Le premier pas pour faire baisser les prix, c'est d'abord d'être moins dépendant des importations. Mais comment faire lorsqu'on est un petit territoire d'outre-mer, "isolé au milieu du Pacifique, éclaté sur 118 îles et comptant 270 000 habitants" ? Le Pays mise sur le "développement du secteur primaire", la "pêche", "l'agriculture" ou encore "l'audiovisuel" afin de "gagner en autonomie".

Pour cela, il faudra, en premier, lieu remettre de l'ordre au sein de la direction de l'agriculture (DAG), qui selon nos sources, se trouve dans une position compliquée. En témoigne son parking inutilisable à 260 millions de francs Pacifique et d'autres soucis en interne, dont nous avons eu vent grâce à quelques indiscrétions. "Je ne connais pas le dossier mais l'agriculture est le dossier prioritaire du gouvernement donc il faut que l'on trouve des solutions. Il faut qu'on puisse faire un diagnostic" répond le ministre.
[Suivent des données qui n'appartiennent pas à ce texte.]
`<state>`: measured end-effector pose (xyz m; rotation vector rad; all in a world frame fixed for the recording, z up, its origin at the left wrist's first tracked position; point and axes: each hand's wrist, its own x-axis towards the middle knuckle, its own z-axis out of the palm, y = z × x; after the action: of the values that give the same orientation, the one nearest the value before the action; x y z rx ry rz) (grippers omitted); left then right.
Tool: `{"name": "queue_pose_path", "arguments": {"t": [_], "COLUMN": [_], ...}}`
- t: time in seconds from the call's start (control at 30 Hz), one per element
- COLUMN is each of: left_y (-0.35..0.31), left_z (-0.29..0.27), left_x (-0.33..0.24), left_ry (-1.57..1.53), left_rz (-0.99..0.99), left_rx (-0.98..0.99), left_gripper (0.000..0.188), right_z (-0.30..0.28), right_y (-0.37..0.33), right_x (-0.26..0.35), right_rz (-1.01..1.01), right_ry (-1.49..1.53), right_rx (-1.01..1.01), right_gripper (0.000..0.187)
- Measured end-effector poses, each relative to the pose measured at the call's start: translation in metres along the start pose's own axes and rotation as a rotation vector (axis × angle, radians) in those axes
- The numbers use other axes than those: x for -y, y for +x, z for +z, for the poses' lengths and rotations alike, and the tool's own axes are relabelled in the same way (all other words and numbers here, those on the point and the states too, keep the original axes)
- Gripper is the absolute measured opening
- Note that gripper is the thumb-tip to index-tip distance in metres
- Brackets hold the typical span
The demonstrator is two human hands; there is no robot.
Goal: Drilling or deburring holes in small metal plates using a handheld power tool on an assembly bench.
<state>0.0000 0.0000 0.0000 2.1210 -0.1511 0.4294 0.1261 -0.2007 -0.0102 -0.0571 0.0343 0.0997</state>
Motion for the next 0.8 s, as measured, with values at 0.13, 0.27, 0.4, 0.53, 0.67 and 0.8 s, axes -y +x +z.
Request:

Autre problème : "les filières agricoles n'intéressent pas nos jeunes" regrette le ministre. Là aussi, "il faut trouver des solutions" pour pouvoir développer le secteur, sans pesticides dans le pota de préférence.

Rassurer les chefs d'entreprise

L'autre source de richesse que le ministre souhaite préserver, ce sont les entreprises. "Ce sont elles qui font l'Économie de ce Pays. J'ai beaucoup de rendez-vous avec les chefs d'entreprise à venir. Les mots qui reviennent à chaque fois, c'est confiance et visibilité. Si les chefs d'entreprise n'ont pas confiance, ou peur que vous leur fassiez quelque chose dans le dos, ils n'ont pas envie d'investir. On a besoin d'avoir un discours de franchise et ils ont besoin de savoir à quelle sauce ils vont être mangés" lance Warren Dexter. Les chefs d'entreprise voient d'un bon œil l'arrivée du nouveau ministre en remplacement de Tevaiti Pomare.

Troisième point auquel le ministre tentera d'apporter des changements : la fiscalité. "Aujourd'hui, les impôts et taxes dans ce pays nous rapportent 180 milliards de francs. Et 70% de cette fiscalité est indirecte (douane, importation, TVA). L'une des premières solutions, c'est de faire un basculement — développer les impôts directs pour abaisser la fiscalité indirecte puisque c'est la fiscalité indirecte qui est la plus inflationniste. Deuxième levier : le développement de la concurrence, quitte à modifier le code de la concurrence. Le gros des écoulements sur le marché polynésien, ce sont des entreprises qui sont en position dominante. Il ne s'agit pas de les fustiger mais de donner la chance aux plus petits de devenir grands. C'est compliqué mais pas impossible avec des régimes plus allégés, des dispositifs d'aide directe pour les aider à développer des projets" précise Warren Dexter. 

Autant de projets qui ne pourront pas être réalisés à court terme. Il faudra donc patienter encore pour voir ses projets aboutir. Et le ministre voudrait mettre un point d'honneur au développement des archipels. Il en parle comme un enjeu majeur "des prochaines décennies. Quand on me parle de grands plans sur la comète à Tahiti, attention parce que vous continuez à développer Tahiti et à favoriser un exode vers Tahiti."

Problèmes de fond

Par ailleurs, qu'en sera-t-il des porte-conteneurs ? La passe de Papeete se fait de plus en plus petite alors que les navires sont de plus en plus gros. Faudra-t-il agrandir la passe ? Moetai Brotherson n'est pour l'instant pas favorable à cette solution. "Cela voudrait donc dire que si les gros porte-conteneurs ne viennent plus sur Papeete, ils déposeraient nos conteneurs en Nouvelle-Zélande. Comment on va récupérer nos conteneurs ?" Le ministre prévoit d'étudier sérieusement la question.

Autre interrogation, le poste PSG qui est "la grosse inquiétude chaque année." Mais Warren Dexter travaille étroitement avec le ministre de la Santé, Cédric Mercadal sur le sujet. 

De gros dossiers attendent donc le ministre, qui veut aussi s'occuper des "exclus", ces personnes en mal d'insertion (SDF, chômeurs etc.), au nombre de 55 000 selon les chiffres de l'ISPF. "Cela pourrait être une poudrière à terme. Cela commence par l'échec scolaire puis l'inemployabilité. Il faut repartir à la base avec eux, gérer leurs problèmes sociaux et parfois psychologiques avant qu'ils ne puissent prétendre à un entretien d'embauche. C'est une situation qu'on ne peut pas laisser perdurer, il faut s'en occuper" conclut-il.